#### PROBLEM TO SOLVE
For each line in the data below that has the word "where", copy that line.

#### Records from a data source
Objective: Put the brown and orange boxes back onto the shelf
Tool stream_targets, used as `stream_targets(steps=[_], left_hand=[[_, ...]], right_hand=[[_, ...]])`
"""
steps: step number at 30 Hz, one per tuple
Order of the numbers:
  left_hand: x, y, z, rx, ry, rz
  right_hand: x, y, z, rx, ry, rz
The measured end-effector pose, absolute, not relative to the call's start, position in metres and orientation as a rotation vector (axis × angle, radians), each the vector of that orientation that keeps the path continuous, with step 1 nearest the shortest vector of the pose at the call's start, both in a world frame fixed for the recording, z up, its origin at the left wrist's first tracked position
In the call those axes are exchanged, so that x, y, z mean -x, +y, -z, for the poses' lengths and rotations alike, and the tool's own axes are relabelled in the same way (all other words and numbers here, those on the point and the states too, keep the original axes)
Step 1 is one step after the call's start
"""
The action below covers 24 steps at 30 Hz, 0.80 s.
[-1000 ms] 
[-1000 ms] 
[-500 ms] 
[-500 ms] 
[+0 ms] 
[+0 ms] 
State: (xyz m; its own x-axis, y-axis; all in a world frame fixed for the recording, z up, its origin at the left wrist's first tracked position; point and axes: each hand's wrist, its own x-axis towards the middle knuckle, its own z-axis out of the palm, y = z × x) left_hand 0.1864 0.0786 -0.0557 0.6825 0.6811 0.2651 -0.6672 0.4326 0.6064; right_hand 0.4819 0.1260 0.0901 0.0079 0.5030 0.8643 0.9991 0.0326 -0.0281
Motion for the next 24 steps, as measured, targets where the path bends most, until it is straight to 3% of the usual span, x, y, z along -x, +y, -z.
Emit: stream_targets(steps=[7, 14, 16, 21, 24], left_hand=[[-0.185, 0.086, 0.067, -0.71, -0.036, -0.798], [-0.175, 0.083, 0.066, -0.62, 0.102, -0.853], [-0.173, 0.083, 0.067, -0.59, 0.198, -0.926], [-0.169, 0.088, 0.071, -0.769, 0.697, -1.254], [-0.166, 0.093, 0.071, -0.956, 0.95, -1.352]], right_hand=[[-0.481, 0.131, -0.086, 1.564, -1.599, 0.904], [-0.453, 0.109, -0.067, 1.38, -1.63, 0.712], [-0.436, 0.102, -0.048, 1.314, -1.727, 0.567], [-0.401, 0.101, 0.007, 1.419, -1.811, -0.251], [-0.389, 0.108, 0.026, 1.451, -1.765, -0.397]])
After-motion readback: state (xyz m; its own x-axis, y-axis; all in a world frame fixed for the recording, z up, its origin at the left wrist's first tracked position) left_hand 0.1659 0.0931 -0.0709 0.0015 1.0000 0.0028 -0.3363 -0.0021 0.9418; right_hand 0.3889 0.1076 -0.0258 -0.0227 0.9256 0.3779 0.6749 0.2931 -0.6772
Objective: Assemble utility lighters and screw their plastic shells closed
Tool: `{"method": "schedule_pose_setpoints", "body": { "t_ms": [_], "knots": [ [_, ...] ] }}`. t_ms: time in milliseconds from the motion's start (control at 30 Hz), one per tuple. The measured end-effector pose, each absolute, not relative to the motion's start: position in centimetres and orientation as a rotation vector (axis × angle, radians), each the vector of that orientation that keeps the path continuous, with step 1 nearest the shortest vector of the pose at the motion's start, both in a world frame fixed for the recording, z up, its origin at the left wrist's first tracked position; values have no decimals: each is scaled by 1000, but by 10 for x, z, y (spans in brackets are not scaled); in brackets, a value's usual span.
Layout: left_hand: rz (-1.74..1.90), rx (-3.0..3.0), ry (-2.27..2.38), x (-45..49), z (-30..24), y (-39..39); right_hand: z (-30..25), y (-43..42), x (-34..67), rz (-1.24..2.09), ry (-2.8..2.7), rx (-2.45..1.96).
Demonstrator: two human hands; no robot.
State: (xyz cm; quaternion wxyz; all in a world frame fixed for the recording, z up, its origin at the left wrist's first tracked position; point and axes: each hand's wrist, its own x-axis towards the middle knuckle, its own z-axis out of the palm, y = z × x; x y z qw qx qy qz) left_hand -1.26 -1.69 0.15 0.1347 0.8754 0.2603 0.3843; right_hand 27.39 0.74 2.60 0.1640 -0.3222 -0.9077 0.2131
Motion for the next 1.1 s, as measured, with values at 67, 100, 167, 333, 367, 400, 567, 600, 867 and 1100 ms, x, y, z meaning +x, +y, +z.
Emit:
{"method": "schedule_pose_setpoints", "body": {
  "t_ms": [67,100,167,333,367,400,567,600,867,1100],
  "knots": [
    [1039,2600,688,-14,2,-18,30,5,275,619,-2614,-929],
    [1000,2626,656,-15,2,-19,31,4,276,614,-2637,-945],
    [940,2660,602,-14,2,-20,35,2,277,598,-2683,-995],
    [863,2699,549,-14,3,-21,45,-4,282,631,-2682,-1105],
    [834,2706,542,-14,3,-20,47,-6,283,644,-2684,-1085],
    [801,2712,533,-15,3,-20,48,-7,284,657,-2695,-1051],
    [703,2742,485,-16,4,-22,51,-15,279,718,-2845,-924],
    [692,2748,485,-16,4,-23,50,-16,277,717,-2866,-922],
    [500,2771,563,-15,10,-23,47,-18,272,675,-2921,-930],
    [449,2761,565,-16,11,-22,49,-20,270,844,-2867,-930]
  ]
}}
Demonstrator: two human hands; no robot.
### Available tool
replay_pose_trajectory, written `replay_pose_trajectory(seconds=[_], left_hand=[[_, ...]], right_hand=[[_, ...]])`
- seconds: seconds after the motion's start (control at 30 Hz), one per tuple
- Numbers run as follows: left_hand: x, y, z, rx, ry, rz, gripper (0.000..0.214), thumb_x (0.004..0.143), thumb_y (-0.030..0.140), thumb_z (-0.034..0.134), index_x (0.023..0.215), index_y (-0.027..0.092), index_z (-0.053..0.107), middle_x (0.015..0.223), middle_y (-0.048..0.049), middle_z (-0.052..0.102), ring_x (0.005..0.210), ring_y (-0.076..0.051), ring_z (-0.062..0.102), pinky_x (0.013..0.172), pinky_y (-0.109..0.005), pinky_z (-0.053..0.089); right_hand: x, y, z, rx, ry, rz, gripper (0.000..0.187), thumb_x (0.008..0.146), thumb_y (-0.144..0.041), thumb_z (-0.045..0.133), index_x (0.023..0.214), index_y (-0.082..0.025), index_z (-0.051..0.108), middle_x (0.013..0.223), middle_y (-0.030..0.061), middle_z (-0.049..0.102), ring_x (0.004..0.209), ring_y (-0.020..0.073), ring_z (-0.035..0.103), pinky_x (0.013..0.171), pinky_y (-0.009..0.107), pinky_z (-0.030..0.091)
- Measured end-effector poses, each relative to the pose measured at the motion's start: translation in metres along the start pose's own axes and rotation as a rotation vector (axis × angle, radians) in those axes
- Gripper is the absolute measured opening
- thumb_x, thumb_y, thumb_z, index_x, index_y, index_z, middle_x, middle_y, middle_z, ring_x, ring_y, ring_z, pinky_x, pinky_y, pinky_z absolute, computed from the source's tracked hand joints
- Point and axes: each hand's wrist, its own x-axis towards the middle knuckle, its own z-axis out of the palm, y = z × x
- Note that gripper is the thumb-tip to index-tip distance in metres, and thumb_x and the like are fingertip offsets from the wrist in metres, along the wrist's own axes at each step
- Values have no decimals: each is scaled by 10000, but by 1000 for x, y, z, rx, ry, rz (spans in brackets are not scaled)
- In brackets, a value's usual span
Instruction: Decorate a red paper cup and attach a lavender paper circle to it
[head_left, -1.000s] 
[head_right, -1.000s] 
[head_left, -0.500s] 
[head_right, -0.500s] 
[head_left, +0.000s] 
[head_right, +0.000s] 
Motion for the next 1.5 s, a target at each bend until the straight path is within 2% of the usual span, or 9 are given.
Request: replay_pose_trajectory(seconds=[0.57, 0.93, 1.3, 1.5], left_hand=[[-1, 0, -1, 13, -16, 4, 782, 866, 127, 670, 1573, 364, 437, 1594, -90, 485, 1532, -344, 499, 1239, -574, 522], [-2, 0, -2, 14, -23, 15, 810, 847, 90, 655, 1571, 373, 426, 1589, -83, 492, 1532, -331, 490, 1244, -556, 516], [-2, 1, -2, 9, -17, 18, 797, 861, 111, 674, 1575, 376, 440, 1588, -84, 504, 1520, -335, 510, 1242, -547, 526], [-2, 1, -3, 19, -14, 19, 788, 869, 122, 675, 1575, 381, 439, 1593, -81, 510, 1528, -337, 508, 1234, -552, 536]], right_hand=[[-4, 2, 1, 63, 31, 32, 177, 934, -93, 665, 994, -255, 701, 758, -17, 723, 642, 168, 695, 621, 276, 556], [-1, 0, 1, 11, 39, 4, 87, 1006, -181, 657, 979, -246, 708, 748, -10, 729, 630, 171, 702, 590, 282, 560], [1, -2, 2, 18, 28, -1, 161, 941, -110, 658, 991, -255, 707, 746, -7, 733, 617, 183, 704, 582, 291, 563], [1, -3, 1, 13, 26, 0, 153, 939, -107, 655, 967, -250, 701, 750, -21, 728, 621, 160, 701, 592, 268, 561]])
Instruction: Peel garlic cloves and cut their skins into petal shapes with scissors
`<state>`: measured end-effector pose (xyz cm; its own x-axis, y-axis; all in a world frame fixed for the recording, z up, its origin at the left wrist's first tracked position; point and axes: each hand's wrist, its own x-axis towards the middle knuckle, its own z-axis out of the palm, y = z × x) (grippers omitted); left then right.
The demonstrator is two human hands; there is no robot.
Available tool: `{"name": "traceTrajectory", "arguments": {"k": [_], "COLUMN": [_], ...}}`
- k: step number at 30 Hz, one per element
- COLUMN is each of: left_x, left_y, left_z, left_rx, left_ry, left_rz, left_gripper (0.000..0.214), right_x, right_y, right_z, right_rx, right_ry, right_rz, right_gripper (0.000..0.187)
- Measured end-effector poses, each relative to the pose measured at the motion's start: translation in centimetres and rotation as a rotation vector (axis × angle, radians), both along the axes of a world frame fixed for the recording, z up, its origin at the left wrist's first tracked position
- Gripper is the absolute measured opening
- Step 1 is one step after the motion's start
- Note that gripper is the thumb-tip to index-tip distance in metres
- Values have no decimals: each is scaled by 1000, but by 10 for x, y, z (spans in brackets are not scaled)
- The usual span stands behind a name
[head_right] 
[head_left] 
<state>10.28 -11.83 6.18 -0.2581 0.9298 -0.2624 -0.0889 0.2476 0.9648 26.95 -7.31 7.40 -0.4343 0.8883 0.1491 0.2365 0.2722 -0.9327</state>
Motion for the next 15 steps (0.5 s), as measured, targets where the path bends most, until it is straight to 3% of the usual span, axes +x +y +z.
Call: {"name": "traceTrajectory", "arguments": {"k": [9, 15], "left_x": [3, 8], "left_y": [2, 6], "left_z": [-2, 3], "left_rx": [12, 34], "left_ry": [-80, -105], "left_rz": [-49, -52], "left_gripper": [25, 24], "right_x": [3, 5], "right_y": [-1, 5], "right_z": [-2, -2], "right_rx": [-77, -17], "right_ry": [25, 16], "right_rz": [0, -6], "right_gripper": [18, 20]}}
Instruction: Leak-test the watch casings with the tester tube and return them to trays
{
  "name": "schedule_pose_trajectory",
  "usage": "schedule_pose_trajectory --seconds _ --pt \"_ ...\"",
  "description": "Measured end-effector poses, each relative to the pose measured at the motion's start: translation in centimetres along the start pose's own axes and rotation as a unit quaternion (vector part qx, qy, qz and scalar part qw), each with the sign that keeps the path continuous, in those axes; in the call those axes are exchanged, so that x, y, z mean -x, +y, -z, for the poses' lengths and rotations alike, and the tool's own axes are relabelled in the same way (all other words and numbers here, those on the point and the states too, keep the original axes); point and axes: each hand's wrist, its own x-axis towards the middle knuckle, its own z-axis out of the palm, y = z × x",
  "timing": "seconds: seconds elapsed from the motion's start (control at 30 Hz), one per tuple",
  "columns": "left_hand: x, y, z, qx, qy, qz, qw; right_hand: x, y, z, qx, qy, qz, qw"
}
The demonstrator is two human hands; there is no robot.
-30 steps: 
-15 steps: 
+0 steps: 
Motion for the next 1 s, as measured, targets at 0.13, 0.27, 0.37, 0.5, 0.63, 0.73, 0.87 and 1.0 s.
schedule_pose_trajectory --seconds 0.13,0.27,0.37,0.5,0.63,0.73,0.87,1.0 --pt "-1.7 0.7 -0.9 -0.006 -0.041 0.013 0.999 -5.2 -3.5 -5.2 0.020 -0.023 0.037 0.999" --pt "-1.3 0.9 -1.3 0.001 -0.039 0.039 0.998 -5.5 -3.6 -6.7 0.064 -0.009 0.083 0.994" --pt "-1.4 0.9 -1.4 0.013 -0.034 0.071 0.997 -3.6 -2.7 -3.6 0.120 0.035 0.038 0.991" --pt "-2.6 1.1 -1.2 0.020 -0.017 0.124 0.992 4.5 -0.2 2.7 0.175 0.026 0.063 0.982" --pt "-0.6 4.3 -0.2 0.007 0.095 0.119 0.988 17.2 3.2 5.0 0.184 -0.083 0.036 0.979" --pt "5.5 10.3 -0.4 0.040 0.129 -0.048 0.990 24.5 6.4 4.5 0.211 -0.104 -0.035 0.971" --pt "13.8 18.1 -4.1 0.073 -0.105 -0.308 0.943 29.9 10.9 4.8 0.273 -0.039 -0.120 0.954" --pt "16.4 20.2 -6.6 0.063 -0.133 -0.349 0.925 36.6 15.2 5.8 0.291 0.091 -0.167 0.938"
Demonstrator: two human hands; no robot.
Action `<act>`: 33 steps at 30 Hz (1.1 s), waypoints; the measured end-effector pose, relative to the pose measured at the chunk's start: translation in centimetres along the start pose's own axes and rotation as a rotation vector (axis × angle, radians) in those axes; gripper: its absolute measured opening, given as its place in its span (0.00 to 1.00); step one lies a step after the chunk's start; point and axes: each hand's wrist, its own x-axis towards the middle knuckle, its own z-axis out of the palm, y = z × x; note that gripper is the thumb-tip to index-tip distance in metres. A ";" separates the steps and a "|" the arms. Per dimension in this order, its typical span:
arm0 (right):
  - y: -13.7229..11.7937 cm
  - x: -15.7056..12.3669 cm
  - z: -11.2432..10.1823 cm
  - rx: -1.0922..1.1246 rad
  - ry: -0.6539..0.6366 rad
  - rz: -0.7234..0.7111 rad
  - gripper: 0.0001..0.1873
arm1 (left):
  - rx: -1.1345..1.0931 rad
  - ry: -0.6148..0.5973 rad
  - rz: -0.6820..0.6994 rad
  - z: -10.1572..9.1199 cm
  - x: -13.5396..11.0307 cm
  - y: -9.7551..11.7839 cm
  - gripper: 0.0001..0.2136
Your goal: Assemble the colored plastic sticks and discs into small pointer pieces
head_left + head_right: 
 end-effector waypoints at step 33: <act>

#### SOLUTION
Motion for the next 24 steps, as measured, targets where the path bends most, until it is straight to 3% of the usual span, x, y, z along -x, +y, -z.
Motion for the next 15 steps (0.5 s), as measured, targets where the path bends most, until it is straight to 3% of the usual span, axes +x +y +z.

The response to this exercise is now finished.